# Exercise goal
Return a verbatim reproduction of each line, starting at the line with "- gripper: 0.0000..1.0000" and ending at the last line of the listing below.

# Available data
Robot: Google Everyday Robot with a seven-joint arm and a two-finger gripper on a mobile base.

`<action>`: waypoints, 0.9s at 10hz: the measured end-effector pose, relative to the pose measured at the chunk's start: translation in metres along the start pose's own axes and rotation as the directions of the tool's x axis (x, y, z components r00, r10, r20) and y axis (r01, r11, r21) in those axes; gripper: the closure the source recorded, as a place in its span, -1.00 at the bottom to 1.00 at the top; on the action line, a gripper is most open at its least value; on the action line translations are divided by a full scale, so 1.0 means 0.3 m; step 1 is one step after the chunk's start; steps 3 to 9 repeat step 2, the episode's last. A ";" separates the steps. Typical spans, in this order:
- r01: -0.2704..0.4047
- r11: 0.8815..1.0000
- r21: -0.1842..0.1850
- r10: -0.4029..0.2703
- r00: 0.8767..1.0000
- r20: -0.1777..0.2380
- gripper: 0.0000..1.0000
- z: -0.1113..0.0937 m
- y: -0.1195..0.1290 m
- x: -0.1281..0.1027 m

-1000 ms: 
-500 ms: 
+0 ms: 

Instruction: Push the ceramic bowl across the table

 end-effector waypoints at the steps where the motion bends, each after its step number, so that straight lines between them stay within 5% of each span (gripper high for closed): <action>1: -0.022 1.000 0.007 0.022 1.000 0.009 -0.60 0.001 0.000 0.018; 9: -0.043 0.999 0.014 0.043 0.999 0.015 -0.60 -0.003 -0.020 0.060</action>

# Output for this exercise
- gripper: 0.0000..1.0000
- z: -0.1113..0.0937 m
- y: -0.1195..0.1290 m
- x: -0.1281..0.1027 m

-1000 ms: 
-500 ms: 
+0 ms: 

Instruction: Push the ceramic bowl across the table

 end-effector waypoints at the steps where the motion bends, each after its step number, so that straight lines between them stay within 5% of each span (gripper high for closed): <action>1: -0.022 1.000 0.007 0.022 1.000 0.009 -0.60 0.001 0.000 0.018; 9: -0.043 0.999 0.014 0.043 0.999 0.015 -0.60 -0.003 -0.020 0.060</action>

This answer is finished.